Brian Mackney

Personal information
- Born: 12 September 1948 Hamilton, Ontario, Canada
- Died: 3 November 2025 (aged 77)

Professional wrestling career
- Ring name(s): Brian Mackney Silent Mackney Masked X Asian Killer
- Billed height: 5 ft 10.5 in (179 cm)
- Billed weight: 251 lb (114 kg)
- Trained by: Johnny Evans Fred Atkins
- Debut: 1972
- Retired: 1998

= Brian Mackney =

Canadian professional wrestler (1948–2025)

Brian Mackney (12 September 1948 – 3 November 2025) was a Canadian professional wrestler who spent his career in Toronto, the World Wrestling Federation and Japan during the 1970s and 1980s.

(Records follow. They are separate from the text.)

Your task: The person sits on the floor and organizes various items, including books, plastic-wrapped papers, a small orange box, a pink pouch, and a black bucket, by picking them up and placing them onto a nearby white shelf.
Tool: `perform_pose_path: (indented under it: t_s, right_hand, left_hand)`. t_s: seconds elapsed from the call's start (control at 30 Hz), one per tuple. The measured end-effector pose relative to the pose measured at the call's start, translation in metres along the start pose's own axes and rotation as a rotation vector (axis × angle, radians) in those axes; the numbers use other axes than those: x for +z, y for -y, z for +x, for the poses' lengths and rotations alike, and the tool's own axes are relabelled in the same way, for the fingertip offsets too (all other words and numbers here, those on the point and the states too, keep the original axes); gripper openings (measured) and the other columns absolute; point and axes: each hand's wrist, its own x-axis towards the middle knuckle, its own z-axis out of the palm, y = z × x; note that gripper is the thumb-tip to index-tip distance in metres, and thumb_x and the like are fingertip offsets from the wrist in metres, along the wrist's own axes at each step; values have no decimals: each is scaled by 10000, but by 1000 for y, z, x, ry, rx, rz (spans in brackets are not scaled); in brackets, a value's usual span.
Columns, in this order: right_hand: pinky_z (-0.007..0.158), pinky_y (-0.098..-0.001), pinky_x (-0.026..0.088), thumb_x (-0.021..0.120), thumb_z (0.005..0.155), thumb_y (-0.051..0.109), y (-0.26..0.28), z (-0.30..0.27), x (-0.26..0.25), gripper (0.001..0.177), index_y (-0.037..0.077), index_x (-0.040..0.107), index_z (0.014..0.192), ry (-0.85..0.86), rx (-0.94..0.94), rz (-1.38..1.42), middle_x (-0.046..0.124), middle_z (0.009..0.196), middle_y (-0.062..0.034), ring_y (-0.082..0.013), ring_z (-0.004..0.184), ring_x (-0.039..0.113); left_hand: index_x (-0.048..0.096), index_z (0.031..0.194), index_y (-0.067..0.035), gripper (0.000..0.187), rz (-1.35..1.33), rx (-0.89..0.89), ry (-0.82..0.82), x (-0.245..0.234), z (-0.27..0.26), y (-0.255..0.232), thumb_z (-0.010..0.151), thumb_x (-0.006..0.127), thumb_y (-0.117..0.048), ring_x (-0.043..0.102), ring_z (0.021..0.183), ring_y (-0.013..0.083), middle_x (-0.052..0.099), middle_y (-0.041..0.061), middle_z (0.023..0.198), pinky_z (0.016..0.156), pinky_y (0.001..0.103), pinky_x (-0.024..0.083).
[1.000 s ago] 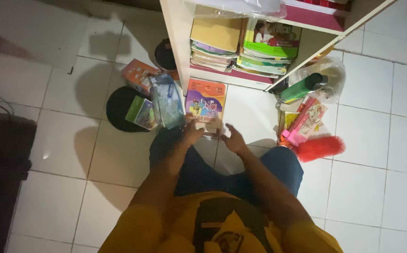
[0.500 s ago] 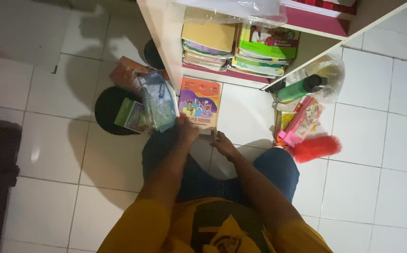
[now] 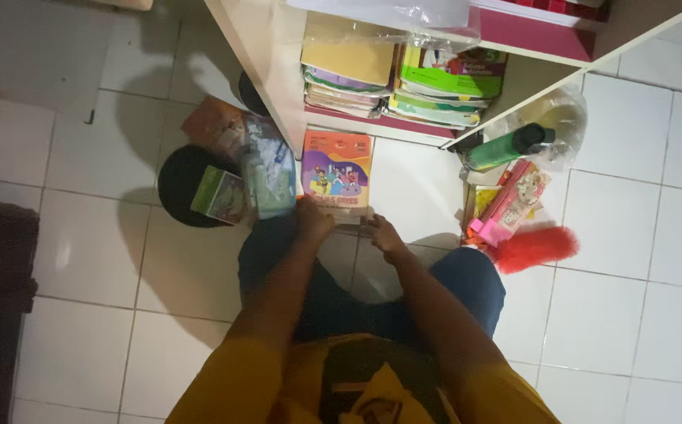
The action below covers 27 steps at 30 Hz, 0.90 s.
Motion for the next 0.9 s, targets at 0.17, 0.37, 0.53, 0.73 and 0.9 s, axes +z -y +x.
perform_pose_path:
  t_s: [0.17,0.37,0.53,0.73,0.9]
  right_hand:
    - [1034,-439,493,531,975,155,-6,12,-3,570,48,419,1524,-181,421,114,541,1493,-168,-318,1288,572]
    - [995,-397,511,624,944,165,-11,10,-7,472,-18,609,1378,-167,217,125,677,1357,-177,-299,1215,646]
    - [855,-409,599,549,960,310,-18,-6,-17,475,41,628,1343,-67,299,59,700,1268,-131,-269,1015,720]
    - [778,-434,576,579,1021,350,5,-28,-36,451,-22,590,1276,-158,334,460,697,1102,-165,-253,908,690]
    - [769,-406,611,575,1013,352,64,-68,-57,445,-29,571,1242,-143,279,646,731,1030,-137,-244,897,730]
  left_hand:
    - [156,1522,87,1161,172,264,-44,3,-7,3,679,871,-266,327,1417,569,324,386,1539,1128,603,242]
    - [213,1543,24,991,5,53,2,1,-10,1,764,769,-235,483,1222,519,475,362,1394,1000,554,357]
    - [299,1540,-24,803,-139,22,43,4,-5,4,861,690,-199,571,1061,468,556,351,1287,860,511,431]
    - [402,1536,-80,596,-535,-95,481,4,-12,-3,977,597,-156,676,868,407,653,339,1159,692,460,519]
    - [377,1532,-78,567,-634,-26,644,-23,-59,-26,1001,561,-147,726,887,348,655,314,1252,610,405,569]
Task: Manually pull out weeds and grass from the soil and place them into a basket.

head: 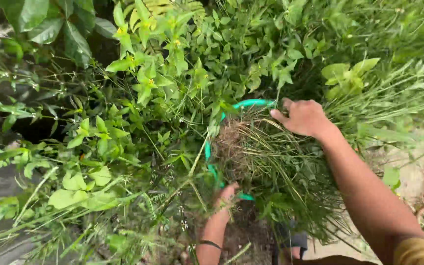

==Professional wrestling career==
Mackney worked mainly in Toronto and other Canadian promotions.

He worked for New Japan Pro-Wrestling from 1978 to 1979 and All Japan Pro Wrestling in 1981.

From 1984 to 1986, he worked for the World Wrestling Federation when events were only in Toronto and Southern Ontario.

==Personal life and death==
Mackney was the first deaf wrestler to even be employed by the WWE. He was awarded a lifetime achievement award by Great White North Wrestling in 2019.

Mackney died on November 3, 2025, at the age of 77.